Desde 2011, arrasta-se pelos corredores da Agência Nacional de Energia Elétrica um questionamento da Apous, da Intersul, do Ministério Público Federal e da Procuradoria-Geral da República em relação aos critérios de controle e supervisão do sistema elétrico brasileiro pela teleassistência. Os reclamantes entendem que a legislação sobre seus procedimentos precisa ser aprimorada, pois “a teleassistência carece de clareza e objetividade”, como observou a PGR em uma nota técnica.
Este modelo permite que as empresas realizem todas as operações de monitoramento por meio de Centros de Operação. O temor é que este método elimine, num futuro próximo, a figura humana do operador. O reservatório de Salto Santiago, por exemplo, localizado na Bacia do Iguaçu, com volume de 7,4 bilhões de metros cúbicos, poderá vir a ser gerido pelo centro de operações da empresa localizado em Florianópolis, Santa Catarina, distante 700 quilômetros do local. “Não somos contrários ao uso da tecnologia, ela é fundamental. Queremos apenas que os operadores estejam presentes para tentar minimizar os efeitos de possíveis catástrofes”, diz Fonseca.

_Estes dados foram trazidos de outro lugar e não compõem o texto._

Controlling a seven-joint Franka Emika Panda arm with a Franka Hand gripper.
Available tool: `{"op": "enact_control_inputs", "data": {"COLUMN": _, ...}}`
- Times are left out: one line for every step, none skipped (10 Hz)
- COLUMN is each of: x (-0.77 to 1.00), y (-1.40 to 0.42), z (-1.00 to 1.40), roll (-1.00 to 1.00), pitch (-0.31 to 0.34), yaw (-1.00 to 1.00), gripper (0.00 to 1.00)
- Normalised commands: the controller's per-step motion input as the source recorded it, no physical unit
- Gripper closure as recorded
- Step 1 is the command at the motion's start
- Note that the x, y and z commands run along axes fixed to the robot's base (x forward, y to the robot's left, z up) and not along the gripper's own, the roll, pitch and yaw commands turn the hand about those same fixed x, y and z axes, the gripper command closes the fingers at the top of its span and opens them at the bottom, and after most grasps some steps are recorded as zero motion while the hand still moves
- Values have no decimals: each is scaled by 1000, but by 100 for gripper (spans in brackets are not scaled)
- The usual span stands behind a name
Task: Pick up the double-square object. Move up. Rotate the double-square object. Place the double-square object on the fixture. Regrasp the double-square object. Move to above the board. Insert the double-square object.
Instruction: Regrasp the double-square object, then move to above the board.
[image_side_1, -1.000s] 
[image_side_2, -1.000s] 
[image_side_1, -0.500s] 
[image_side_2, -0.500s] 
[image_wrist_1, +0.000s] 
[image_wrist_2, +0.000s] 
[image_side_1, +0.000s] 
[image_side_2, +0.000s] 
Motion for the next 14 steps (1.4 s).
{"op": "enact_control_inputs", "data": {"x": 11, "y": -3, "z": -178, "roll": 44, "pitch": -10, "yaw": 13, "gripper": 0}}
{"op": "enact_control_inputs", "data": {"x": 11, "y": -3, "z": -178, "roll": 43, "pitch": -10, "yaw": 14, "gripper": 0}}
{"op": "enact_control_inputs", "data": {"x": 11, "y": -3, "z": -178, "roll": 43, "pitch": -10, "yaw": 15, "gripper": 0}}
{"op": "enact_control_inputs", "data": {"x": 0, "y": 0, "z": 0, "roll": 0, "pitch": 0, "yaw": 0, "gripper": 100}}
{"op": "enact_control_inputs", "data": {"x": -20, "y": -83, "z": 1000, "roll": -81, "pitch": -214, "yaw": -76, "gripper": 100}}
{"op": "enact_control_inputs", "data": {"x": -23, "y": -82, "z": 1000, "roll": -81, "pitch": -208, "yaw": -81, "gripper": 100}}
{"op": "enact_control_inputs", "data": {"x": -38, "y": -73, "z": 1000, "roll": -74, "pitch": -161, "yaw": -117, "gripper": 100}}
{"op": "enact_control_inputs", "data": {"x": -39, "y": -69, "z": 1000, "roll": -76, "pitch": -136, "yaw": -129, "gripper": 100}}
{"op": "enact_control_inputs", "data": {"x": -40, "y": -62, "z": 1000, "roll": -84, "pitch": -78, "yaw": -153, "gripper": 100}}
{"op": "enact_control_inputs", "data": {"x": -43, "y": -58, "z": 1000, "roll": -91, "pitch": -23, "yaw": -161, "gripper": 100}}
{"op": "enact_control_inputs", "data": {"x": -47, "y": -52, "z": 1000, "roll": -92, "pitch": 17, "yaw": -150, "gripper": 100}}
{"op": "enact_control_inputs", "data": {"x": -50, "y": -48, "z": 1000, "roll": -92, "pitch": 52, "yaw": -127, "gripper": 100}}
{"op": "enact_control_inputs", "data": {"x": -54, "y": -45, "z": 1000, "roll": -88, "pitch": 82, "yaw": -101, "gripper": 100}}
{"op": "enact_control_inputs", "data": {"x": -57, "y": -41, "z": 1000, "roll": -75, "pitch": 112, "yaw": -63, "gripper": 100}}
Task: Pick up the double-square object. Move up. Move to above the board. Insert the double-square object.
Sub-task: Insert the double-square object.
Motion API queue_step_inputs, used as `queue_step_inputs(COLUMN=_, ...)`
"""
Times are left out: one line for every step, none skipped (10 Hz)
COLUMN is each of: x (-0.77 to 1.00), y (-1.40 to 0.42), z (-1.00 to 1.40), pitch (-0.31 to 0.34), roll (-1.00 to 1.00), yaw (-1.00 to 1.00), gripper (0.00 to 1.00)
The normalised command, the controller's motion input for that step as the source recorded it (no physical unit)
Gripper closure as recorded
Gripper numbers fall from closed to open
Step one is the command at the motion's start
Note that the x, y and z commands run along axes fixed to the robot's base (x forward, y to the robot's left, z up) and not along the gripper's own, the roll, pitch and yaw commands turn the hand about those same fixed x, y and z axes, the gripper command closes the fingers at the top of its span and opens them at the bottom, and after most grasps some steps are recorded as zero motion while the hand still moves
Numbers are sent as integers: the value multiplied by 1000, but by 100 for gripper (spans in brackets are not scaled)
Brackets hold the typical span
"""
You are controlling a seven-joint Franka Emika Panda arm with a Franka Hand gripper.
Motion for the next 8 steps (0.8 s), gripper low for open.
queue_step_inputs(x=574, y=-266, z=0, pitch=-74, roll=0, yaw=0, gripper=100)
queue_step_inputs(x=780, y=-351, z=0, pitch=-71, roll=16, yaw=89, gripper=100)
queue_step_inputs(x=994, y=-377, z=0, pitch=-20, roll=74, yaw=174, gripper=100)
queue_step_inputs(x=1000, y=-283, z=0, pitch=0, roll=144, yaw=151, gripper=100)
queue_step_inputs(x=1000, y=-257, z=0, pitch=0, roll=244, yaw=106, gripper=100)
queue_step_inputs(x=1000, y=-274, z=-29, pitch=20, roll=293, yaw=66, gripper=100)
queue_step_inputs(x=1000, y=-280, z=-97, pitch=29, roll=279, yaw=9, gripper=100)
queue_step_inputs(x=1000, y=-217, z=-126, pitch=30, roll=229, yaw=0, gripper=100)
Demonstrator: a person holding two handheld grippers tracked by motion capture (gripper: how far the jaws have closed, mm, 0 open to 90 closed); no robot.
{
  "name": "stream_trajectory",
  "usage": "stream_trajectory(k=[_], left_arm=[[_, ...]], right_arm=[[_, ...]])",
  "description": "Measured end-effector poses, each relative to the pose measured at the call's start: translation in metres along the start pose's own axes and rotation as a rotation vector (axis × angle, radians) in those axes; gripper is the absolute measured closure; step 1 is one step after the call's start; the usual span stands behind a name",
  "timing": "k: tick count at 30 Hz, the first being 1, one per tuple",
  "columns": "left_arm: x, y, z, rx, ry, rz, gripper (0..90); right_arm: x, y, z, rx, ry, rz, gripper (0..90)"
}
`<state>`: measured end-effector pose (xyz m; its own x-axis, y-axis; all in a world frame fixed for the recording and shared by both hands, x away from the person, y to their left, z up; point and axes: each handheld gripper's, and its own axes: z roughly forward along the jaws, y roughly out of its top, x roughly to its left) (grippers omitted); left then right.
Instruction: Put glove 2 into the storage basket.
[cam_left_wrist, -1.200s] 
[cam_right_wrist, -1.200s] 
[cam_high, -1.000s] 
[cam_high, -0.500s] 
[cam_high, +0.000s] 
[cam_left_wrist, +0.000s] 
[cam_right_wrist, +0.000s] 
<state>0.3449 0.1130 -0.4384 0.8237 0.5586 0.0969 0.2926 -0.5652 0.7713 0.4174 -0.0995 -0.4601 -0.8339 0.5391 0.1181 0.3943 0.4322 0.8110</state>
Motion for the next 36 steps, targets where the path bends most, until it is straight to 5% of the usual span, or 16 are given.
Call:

O professor da UFPR, especialista em acidentes de grandes proporções, lembra de um fato ocorrido no ano 2000, quando o conduto que transferia o óleo bruto do Porto de São Francisco, também em Santa Catarina, para Araucária, na Região Metropolitana de Curitiba, se rompeu. “Foi o maior acidente em sistemas pluviais do planeta”. Passados 13 anos da catástrofe, a Petrobras foi condenada a pagar uma multa de 1,4 bilhão de reais.
Por que ocorreu um acidente de tal magnitude? Simplesmente, porque não havia observadores de plantão. Bastaria que uma pessoa fechasse o registro mais próximo ao vazamento e tudo estaria resolvido. A Petrobras, por política interna, havia reduzido o número de empregados responsáveis por esse trabalho. “O sistema falhou e não tinha ninguém para observar in loco”, afirma Lima.
No Brasil, as usinas e as subestações de energia elétrica foram constituídas com assistência local, ou seja, operadas por equipes que trabalhavam em turnos ininterruptos de revezamento durante as 24 horas do dia. Com o avanço tecnológico, as empresas começaram a adotar a assistência remota em algumas de suas instalações. Com isso, as manobras ficam à mercê de um comando único, executado por um computador a centenas de quilômetros. Se, porventura, o comando de teleassistência falhar, não haverá uma estrutura operacional suficiente para resolver a situação de emergência. Segundo a Aneel, cerca de 80% do sistema elétrico brasileiro, a incluir geração, transmissão e distribuição de energia, é teleassistido.
Fonseca diz que uma das motivações que levam as empresas a adotar o modelo de teleassistência é o custo. Haveria uma redução significativa de engenheiros e técnicos. “Neste caso, é uma questão de custo, de lucro mesmo. A teleassistência, no modelo sugerido, está voltada para o controle sistêmico das atividades, e não à segurança dos reservatórios e da população que mora nas imediações das usinas”, alerta. “Isto poderá causar não só graves problemas às operações das barragens, mas também um risco incalculável para milhares de vidas.”